HOMBRE FRONTERA: Sus papeles, rápido, ¿quién es usted? Entrégueme sus
documentos de identidad. Es una orden.
HIJA: No puedo. No tengo manos para entregárselos.

(El Hombre de la Frontera busca la documentación entre las


ropas de la Hija.)

HIJA: Mis tierras alcanzaban hasta el árbol. Centenario, ¿sabe? Cada noche de verano
dormía bajo sus ramas. Lo conozco bien y él me conoce a mí.
HOMBRE FRONTERA: ¿Por qué cree que este árbol la conoce a usted?
HIJA: Porque dormíamos juntos. Noche tras noche. Desde hace años.
HOMBRE FRONTERA: ¿Por qué se empecina con un árbol que apenas da frutos?
¿No hay más árboles en sus tierras?
HIJA: No, es el único árbol que conozco.
HOMBRE FRONTERA: (A la defensiva.) ¿Qué quiere de mí?
HIJA: Mis manos, ya se lo he dicho, solo quiero mis manos.

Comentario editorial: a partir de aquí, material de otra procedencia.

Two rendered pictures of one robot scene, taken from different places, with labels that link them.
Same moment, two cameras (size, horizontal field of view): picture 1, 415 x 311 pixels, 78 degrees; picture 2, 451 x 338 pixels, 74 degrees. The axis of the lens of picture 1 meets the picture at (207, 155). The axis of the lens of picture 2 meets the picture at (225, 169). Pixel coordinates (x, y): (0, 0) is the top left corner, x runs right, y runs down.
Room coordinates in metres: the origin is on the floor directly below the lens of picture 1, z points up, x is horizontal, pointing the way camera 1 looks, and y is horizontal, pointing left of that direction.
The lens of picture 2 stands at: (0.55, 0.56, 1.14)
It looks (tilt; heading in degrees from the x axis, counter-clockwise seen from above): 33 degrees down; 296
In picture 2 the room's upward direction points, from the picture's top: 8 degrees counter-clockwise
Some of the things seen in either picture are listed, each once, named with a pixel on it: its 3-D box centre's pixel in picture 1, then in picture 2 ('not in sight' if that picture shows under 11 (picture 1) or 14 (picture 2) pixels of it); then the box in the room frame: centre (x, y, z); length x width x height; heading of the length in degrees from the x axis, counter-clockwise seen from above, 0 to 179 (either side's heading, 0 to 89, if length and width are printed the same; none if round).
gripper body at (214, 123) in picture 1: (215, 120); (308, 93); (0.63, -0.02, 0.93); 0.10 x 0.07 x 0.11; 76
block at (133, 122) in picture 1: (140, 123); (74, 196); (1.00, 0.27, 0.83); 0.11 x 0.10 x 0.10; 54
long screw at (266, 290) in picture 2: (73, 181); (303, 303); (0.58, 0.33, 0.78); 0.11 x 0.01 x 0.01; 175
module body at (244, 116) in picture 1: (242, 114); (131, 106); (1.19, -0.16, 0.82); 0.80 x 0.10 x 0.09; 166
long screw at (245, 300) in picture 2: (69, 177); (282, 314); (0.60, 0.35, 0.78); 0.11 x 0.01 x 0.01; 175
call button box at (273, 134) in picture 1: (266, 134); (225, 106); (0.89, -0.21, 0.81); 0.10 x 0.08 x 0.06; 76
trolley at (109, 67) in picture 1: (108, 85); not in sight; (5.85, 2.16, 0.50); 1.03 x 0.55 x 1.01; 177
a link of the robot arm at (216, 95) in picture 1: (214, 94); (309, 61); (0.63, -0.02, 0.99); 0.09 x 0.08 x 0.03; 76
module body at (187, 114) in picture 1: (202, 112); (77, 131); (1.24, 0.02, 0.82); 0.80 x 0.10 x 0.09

(El Hombre de la Frontera devuelve los papeles de identidad a


la Hija. Después busca y entresaca nuevos guantes de un cubo.)

HOMBRE FRONTERA: Tome, sus manos.


HIJA: No, esas tampoco son.

(El Hombre de la Frontera saca otros guantes; después, otros,


y otros.)

HOMBRE FRONTERA: Y estas manos, ¿son las suyas? (La Hija niega con la
cabeza.) ¿Y estas? ¿Tampoco? (La Hija vuelve a negar.) Tome: manos recias, la
piel dura, curtida. Con ellas podrá labrar la tierra igual que lo harían doce fuertes
braceros.
HIJA: (Negando.) Son muy grandes, no las quiero.
HOMBRE FRONTERA: ¿Y estas? Pequeñas, femeninas, casi infantiles, suaves
como un guante. (La Hija niega.) Cuatro, le doy cuatro manos. ¿Qué le parece?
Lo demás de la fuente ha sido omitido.